U.S. Senator Shelley Moore Capito (R-W.Va.), Ranking Member of the Senate Environment and Public Works (EPW) Committee, released the below statement following the U.S. District Court for the District of Arizona’s decision to strike down the U.S. Environmental Protection Agency (EPA)’s 2020 Navigable Waters Protection Rule (NWPR):
“This opinion highlights EPA’s lack of transparency around repealing and replacing NWPR. For months, I have asked EPA and the U.S. Army Corps of Engineers to provide any specific examples of any actual environmental harms occurring under NWPR, yet none have been provided. While the ruling cites ‘the possibility of serious environmental harm if NWPR remains in place,’ there hasn’t been any evidence from either agency to support the claim. Administrator Regan promised transparency regarding the repeal of NWPR. However, his failure to follow through on that promise with any scientific data or specific examples has led us to this court’s decision based on the opinion of activists,” Ranking Member Capito said.
Just yesterday, Ranking Member Capito sent a letter to EPA Administrator Michael Regan and Jaime Pinkham, the Acting Assistant Secretary of the Army for Civil Works, asking for a more complete and comprehensive stakeholder engagement process regarding repealing and replacing NWPR. Specifically, Ranking Member Capito requested an extended public comment period for receiving recommendations.
That letter follows Ranking Member Capito’s previous letter requesting additional clarity on the decision to repeal and replace NWPR and yet another letter, which she lead her Republican colleagues on the committee in sending, requesting increased transparency into the process of repealing NWPR.
In July, Michael Connor, President Biden’s nominee to lead the Corps, admitted he wasn’t aware of any specific environmental degradation under NWPR.
Ranking Member Capito has also introduced legislation that would codify NWPR.
In 2015, the Obama administration finalized a rule that expanded the definition of the Waters of the United States, creating confusion and burdensome red tape for agriculture and coal industries across the country.
The Trump administration released a proposed rule to replace the Obama administration’s 2015 WOTUS rule with a new rule that provided much-needed predictability and certainty for farmers by establishing clear and reasonable definitions of what qualifies as a “water of the United States.” The new NWPR was finalized last year.
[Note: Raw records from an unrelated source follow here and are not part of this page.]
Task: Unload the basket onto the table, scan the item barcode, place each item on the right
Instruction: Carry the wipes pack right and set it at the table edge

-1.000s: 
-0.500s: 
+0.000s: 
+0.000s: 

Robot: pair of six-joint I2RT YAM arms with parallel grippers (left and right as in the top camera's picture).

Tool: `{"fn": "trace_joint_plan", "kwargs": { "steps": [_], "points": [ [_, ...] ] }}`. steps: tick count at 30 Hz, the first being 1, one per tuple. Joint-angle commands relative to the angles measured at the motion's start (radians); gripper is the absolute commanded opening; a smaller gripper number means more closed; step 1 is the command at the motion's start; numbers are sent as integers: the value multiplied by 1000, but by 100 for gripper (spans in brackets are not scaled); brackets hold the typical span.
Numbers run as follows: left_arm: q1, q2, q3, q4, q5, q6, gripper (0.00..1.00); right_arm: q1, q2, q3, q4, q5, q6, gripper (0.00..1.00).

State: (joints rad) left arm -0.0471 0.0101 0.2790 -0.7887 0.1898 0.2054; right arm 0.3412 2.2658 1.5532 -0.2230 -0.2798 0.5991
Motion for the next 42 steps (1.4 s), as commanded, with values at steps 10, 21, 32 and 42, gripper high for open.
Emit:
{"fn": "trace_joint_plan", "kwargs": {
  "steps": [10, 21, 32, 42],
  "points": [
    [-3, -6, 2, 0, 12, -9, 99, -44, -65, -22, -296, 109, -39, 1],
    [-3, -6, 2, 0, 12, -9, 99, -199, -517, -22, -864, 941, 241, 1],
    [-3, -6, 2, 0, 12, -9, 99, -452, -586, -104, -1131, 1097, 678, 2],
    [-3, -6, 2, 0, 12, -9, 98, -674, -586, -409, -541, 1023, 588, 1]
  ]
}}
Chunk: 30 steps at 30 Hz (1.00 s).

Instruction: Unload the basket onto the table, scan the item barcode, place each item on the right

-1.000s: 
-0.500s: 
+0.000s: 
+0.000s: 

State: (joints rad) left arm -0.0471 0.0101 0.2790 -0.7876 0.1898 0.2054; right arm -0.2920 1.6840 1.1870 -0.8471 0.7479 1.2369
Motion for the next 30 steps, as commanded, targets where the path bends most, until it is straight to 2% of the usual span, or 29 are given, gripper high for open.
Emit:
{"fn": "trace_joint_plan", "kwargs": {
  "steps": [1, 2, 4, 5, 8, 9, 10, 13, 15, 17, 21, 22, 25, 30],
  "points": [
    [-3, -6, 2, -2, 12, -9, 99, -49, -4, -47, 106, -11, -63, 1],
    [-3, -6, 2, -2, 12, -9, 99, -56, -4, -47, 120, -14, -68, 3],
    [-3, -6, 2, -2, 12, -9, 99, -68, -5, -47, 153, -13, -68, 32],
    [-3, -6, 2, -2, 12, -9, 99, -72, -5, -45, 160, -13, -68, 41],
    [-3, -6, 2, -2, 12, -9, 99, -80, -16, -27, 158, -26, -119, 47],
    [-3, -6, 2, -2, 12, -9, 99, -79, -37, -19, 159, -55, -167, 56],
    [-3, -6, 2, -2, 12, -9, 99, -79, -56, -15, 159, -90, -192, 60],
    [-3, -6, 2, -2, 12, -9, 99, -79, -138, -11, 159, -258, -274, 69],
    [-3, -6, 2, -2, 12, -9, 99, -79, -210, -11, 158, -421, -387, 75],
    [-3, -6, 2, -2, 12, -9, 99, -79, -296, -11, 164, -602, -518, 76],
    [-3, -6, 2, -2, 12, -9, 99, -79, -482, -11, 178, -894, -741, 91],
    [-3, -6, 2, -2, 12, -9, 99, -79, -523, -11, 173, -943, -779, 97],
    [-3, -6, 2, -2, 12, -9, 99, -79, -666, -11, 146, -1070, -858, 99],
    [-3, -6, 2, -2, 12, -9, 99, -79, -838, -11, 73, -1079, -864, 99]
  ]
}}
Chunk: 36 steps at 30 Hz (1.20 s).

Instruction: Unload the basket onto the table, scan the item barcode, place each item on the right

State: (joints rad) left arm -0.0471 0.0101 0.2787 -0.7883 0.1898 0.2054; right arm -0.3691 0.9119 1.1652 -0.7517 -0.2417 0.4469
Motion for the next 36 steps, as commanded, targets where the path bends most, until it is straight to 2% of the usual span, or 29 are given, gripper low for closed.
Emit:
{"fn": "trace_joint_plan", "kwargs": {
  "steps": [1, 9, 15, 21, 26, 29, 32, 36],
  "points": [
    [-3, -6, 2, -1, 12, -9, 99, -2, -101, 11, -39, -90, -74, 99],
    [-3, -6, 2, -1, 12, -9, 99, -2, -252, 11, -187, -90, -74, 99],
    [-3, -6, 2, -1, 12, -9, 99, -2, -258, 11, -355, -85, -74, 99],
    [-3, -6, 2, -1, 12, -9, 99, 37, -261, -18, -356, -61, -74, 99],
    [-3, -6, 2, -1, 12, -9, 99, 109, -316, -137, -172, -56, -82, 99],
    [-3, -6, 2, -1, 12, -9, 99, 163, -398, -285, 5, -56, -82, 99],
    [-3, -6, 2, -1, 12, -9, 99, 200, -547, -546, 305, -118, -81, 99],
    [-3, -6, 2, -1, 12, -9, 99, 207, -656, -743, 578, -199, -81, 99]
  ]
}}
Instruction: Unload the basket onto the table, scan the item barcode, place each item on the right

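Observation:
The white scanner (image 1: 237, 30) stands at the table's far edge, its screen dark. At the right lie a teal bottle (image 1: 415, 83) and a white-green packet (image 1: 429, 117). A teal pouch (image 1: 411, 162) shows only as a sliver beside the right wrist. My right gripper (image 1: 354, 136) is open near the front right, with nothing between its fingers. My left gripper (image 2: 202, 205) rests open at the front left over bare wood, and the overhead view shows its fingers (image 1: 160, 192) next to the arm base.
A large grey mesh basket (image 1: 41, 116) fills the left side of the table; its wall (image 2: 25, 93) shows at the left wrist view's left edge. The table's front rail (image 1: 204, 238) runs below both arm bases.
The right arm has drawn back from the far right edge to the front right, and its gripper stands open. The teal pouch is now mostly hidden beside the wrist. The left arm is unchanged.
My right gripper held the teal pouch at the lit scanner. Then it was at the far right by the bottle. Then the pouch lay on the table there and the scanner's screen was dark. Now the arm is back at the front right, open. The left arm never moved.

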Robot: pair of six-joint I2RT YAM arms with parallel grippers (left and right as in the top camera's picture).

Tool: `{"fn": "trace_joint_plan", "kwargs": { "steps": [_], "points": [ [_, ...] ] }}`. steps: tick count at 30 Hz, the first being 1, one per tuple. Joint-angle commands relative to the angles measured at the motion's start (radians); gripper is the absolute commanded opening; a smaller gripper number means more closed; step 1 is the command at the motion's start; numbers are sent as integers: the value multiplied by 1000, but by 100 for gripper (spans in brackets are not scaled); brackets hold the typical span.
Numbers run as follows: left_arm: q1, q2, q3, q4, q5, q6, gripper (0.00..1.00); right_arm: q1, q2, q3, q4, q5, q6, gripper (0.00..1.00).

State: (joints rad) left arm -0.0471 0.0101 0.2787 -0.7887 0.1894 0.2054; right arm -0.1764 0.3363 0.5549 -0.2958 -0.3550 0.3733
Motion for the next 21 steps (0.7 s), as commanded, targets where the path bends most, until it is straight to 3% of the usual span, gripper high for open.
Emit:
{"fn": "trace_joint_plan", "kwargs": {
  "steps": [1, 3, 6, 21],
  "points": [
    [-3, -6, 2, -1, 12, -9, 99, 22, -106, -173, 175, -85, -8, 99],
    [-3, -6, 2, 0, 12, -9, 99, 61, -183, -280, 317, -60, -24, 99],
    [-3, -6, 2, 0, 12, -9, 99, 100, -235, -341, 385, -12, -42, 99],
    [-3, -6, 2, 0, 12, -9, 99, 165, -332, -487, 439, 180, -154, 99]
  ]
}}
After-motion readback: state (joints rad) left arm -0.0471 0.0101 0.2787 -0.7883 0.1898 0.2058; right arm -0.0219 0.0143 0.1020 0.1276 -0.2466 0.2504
Specifically, the NWPR established a definition that unambiguously identifies four simple categories of jurisdictional waters, provides clear exclusions for many water features—water features that traditionally have not been regulated at the federal level—and defines terms in the regulatory text that have never been defined before. The NWPR also protects the environment while respecting the cooperative federalism framework of the Clean Water Act. Specifically, it clearly delineates where federal regulations apply and gives states and local authorities more flexibility to determine how to best manage waters within their borders.
On day one of his administration, President Biden signed an executive order that would roll back the Trump administration’s actions of rescinding Obama’s WOTUS rule and finalizing the NWPR. In January, Ranking Member Capito and 25 of her Senate colleagues introduced a resolution that expresses the need for the U.S. Senate to uphold the NWPR.